* **INSTRUCTIONS TO FOLLOW**
Give again only the lines from the line that holds "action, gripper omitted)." to the end of the data, inclusive, omitting all pictures.

▬▬▬▬▬▬

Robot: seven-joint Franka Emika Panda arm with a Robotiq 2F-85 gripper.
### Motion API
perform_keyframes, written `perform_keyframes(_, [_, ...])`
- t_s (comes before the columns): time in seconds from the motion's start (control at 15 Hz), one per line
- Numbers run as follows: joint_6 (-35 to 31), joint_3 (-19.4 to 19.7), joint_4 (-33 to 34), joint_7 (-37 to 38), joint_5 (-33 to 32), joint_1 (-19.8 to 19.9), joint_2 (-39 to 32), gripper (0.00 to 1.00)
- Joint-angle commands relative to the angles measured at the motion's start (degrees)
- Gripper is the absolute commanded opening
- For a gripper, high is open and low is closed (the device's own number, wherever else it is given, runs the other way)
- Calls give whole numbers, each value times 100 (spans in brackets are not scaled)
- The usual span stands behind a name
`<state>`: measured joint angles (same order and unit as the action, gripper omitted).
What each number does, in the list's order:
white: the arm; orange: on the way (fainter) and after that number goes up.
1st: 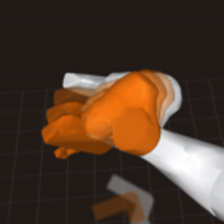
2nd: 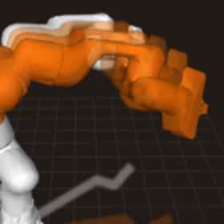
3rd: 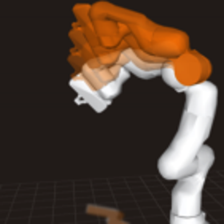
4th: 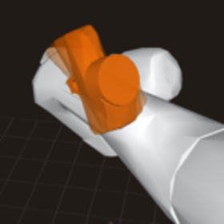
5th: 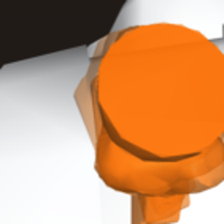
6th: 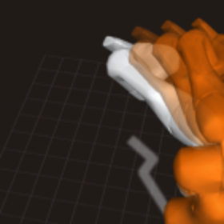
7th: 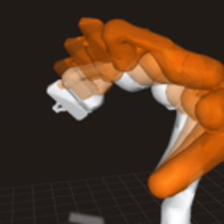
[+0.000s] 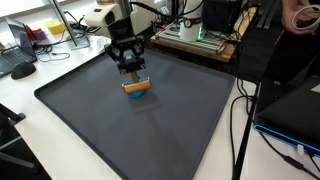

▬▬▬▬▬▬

* **RESPONSE**
`<state>`: measured joint angles (same order and unit as the action, gripper omitted).
What each number does, in the list's order:
white: the arm; orange: on the way (fainter) and after that number goes up.
1st: 
2nd: 
3rd: 
4th: 
5th: 
6th: 
7th: 
[+0.000s] 

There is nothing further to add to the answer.